Мощная струя ударила по ничего не понимающей твари сверху. Перебегунчик зашипел, сбивая в кучу все свои хаотично плавающие по телу глазки-тычинки, попытался тонким слоем распластаться по дну ямы, спасаясь от неведомой напасти, и принялся усыхать в попытке прошмыгнуть мимо явно куда более страшного и хитрого хищника. Но хищник оказался не просто страшен, а чудовищен! Продолжая отрезать перебегунчику пути к отступлению ядовитыми парами, он снова разделился надвое и тыкнул острым в незащищённый бок.
– Не дыши, сказала! С наветренной, с наветренной стороны заходи! – подбадривал себя хищник боевым кличем.
– Сама заходи! Я его знаешь, как боюсь!
– Как же ты собирался его в одиночку расковыривать, дурень?!
– Я не собирался! Я его только выслеживал и ждал, пока подохнет от старости!
– Ты бы скорее сам подох, причём от глупости!
– Ничего бы и не подох!
– Да если бы я следом не шла!..
– Так ты же шла!
В какой-то момент красный перебегунчик подумал, что умереть от старости и позволить жутким царям природы, именующим себя учёными, поизмываться над трупом, было бы проще. По крайней мере, быстрее.

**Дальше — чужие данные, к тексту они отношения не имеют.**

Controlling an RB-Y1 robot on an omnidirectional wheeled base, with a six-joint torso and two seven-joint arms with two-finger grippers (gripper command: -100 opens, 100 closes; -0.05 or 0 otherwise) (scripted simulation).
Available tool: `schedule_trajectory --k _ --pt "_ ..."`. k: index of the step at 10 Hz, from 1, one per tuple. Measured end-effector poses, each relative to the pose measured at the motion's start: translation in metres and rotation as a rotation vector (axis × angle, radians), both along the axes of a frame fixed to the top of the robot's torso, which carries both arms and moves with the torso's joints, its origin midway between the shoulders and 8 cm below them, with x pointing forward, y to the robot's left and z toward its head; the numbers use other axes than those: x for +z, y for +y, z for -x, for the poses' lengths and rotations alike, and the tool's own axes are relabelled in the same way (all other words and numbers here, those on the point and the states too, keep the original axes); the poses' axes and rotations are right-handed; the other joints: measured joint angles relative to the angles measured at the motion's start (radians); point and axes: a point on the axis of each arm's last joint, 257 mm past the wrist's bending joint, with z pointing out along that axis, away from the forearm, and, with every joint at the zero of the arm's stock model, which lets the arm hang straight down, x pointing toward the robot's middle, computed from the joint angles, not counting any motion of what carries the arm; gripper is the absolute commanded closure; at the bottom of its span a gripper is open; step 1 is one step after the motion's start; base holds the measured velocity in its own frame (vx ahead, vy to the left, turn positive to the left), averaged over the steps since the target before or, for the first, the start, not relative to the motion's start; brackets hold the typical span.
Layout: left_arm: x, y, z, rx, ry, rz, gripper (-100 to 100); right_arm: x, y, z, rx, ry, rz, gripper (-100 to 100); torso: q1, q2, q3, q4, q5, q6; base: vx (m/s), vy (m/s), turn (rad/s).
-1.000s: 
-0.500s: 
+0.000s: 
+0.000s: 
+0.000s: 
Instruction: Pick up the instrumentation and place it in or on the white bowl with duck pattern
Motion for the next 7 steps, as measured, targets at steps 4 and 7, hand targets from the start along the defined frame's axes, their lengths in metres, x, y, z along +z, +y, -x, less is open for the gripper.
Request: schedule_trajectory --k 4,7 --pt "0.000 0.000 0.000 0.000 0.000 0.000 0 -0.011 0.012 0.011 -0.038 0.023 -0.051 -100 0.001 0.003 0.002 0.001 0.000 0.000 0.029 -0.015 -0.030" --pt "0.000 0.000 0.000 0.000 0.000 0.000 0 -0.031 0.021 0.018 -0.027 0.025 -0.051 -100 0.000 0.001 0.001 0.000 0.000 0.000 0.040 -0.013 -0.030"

Довольный Лео пересыпал добытые светящиеся алым кругляшки жёлтым порошком и с видом победителя, истекая тиной и грязью, потопал домой, не забывая объяснять спутнице, что, кабы не его великие познания, добыча и ловцы наверняка поменялись бы местами. Пижма задумчиво молчала, сжимая в кулаке баллончик и прикидывая, что ещё на один пшик его хватит. В её голове назойливо крутилась мысль, что во сне не могут так сочно чавкать туфли, реалистично саднить царапины и щипать в носу.
– Ты не представляешь, какой это прогресс! Не представляешь ведь, да? – с надеждой заглянул Лео в глаза телохранителю, торопливо расшнуровывая отсыревшую обувь.

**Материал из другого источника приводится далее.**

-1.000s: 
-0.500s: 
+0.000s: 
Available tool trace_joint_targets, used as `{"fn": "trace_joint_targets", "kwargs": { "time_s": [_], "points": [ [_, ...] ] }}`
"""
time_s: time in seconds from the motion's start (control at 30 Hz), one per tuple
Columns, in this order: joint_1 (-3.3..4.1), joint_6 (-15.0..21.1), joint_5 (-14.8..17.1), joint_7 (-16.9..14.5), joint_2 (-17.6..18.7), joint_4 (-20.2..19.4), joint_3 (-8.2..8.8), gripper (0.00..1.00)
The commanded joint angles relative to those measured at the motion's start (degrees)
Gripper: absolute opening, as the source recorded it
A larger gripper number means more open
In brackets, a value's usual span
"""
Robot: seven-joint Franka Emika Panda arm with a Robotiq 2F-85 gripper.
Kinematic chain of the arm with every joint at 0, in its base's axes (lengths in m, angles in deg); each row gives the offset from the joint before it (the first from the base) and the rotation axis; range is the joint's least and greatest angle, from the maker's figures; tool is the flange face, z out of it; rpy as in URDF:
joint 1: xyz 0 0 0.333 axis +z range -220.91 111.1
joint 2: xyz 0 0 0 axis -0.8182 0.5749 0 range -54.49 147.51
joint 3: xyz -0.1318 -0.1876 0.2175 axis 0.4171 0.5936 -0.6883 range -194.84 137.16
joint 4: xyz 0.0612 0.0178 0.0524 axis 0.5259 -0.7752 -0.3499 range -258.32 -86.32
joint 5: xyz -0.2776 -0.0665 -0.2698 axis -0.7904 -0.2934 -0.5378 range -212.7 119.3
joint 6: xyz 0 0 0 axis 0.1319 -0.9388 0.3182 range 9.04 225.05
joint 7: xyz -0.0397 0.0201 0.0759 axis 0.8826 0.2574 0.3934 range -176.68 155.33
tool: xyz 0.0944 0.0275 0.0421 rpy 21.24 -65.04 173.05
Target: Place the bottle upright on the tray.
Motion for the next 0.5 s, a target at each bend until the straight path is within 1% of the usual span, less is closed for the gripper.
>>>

– Не представляю, – покорно согласилась она, не заботясь мгновенно краснеющим свидетелем, скидывая всё ещё находящиеся на ногах, но не поддающиеся восстановлению туфли, плащ, и прилипшую к телу рубашку. Одеяло бесследно пропало на поле боя, поэтому пришлось натянуть на себя какую-то невероятно аляповатую тяжеленную тунику, смахивающую на платье девицы специфической профессии. Лео попялился, разинув рот, чуть дольше, чем следовало бы приличному дракону и, махнув рукой, последовал примеру: заболеть никому не хотелось. Он хозяйственно развёл очаг, сунул в таз и залил водой грязную одежду и, едва не подпрыгивая, бросился в тайную комнату, оставив дверь на распашку. Пижма посчитала это приглашением и двинулась следом.
Он носился от одного бутылька к другому, смешивал, взбалтывал, удерживал на горелках, сверялся с кривыми записями на полях разваливающихся от старости книг и, кажется, совершенно не замечал замершую посреди комнаты девушку.
Если кабинеты алхимиков-неудачников выглядят так, то Пижма ничегошеньки не понимала в этой жизни. Нет, комнату не украшала лепнина или золотые завитки, но в ней теснились груды фолиантов, пучков трав, порошков и камешков неизвестного, но определённо драгоценного происхождения. В углу валялась россыпь алых осколков неровной формы, от которых лужей растекалось застывшее золото.
– А-а-а, – слабо протянула девушка.
Лео проследил за её взглядом и равнодушно мотнул головой:
– А, это философские камни. Их в Лимбе как грязи. Бери на память, если хочешь. Только осторожно, не хватай голыми руками, вон тряпкой подцепи, а то потом замучаешься пальцы отскребать. И стены лучше не трогай: кладка из сапфирового куся, обжечься можешь.
Цветные жидкости шипели, вязкими каплями перекатываясь по тонким трубкам, петляющим по стенам и потолку, стекали на пронумерованные блюдца, издавая едкий запах.